§ **Directions for this task**
Transcribe the listing that follows in full, omitting pictures.

[Information shown]

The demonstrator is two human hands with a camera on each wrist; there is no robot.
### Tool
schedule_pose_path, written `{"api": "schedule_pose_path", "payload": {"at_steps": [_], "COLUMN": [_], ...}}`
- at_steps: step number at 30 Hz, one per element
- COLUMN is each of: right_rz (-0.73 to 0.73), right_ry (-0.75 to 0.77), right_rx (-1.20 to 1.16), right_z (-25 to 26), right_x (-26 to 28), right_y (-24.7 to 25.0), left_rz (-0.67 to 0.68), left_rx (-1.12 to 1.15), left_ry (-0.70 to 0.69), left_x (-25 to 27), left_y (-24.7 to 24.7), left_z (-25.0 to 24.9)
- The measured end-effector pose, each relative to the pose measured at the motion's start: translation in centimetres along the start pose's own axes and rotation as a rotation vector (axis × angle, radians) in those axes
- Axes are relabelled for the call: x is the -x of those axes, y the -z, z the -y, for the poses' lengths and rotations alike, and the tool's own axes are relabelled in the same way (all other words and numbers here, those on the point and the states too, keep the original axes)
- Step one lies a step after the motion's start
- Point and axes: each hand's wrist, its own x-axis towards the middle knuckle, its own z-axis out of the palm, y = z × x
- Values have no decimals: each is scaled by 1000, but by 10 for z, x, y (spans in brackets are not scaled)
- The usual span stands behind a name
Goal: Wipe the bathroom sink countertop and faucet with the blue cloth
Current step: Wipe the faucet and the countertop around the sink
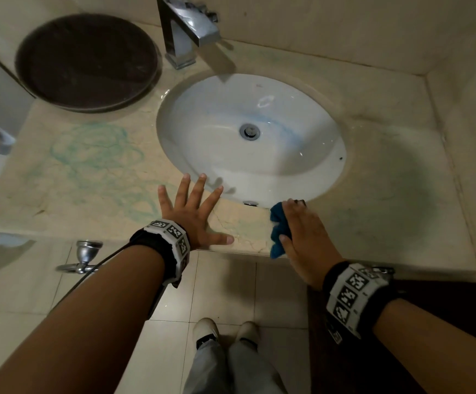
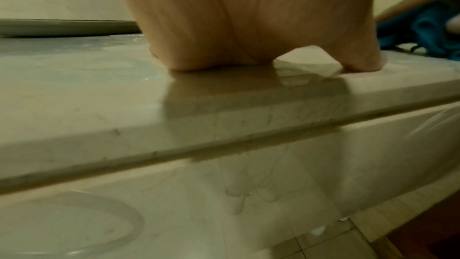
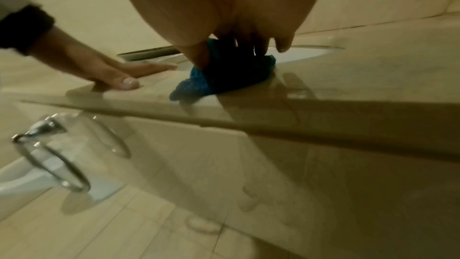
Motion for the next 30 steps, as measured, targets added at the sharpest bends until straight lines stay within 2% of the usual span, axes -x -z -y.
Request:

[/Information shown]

§ **Output below**
The demonstrator is two human hands with a camera on each wrist; there is no robot.
### Tool
schedule_pose_path, written `{"api": "schedule_pose_path", "payload": {"at_steps": [_], "COLUMN": [_], ...}}`
- at_steps: step number at 30 Hz, one per element
- COLUMN is each of: right_rz (-0.73 to 0.73), right_ry (-0.75 to 0.77), right_rx (-1.20 to 1.16), right_z (-25 to 26), right_x (-26 to 28), right_y (-24.7 to 25.0), left_rz (-0.67 to 0.68), left_rx (-1.12 to 1.15), left_ry (-0.70 to 0.69), left_x (-25 to 27), left_y (-24.7 to 24.7), left_z (-25.0 to 24.9)
- The measured end-effector pose, each relative to the pose measured at the motion's start: translation in centimetres along the start pose's own axes and rotation as a rotation vector (axis × angle, radians) in those axes
- Axes are relabelled for the call: x is the -x of those axes, y the -z, z the -y, for the poses' lengths and rotations alike, and the tool's own axes are relabelled in the same way (all other words and numbers here, those on the point and the states too, keep the original axes)
- Step one lies a step after the motion's start
- Point and axes: each hand's wrist, its own x-axis towards the middle knuckle, its own z-axis out of the palm, y = z × x
- Values have no decimals: each is scaled by 1000, but by 10 for z, x, y (spans in brackets are not scaled)
- The usual span stands behind a name
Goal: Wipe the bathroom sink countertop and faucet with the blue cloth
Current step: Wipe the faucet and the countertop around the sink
Motion for the next 30 steps, as measured, targets added at the sharpest bends until straight lines stay within 2% of the usual span, axes -x -z -y.
Request:

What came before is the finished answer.